- Task description: Show every line of the data where the word "camera" can be found.

(Items from a dataset)
+ + + +

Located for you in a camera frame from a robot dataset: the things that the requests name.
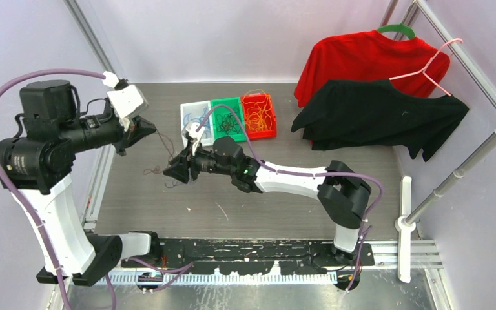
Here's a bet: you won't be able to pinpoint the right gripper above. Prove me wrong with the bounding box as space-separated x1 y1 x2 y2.
164 139 235 183

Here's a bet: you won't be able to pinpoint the brown cable clump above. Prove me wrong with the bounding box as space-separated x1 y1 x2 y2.
142 129 186 189

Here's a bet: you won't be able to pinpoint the blue cable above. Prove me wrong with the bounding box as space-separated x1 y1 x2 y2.
181 108 213 138

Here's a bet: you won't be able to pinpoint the green plastic bin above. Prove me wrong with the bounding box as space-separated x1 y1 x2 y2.
211 97 246 142

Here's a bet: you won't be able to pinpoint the dark cables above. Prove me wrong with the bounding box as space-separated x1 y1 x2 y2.
213 112 242 137

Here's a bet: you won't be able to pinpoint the red plastic bin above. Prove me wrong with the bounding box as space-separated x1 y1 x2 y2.
240 93 278 140

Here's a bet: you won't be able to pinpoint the yellow cables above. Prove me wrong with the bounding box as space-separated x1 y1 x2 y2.
242 88 276 134

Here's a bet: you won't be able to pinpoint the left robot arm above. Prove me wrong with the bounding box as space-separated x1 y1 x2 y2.
0 80 163 286

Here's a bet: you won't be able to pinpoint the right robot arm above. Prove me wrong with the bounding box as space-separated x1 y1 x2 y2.
163 137 371 265

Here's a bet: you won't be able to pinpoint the black t-shirt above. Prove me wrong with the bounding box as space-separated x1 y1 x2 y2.
291 79 470 161

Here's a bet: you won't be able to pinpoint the red t-shirt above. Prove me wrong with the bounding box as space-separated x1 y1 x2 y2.
293 30 451 107

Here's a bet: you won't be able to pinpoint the green hanger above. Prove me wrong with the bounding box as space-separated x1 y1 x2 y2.
377 24 416 39

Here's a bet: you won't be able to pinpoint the pink hanger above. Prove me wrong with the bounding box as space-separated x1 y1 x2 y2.
389 37 464 97

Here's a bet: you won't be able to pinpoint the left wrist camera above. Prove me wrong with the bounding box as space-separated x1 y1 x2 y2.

+ + + +

- Task response:
Located for you in a camera frame from a robot dataset: the things that the requests name.
Here's a bet: you won't be able to pinpoint the left wrist camera above. Prove me wrong with the bounding box as space-separated x1 y1 x2 y2.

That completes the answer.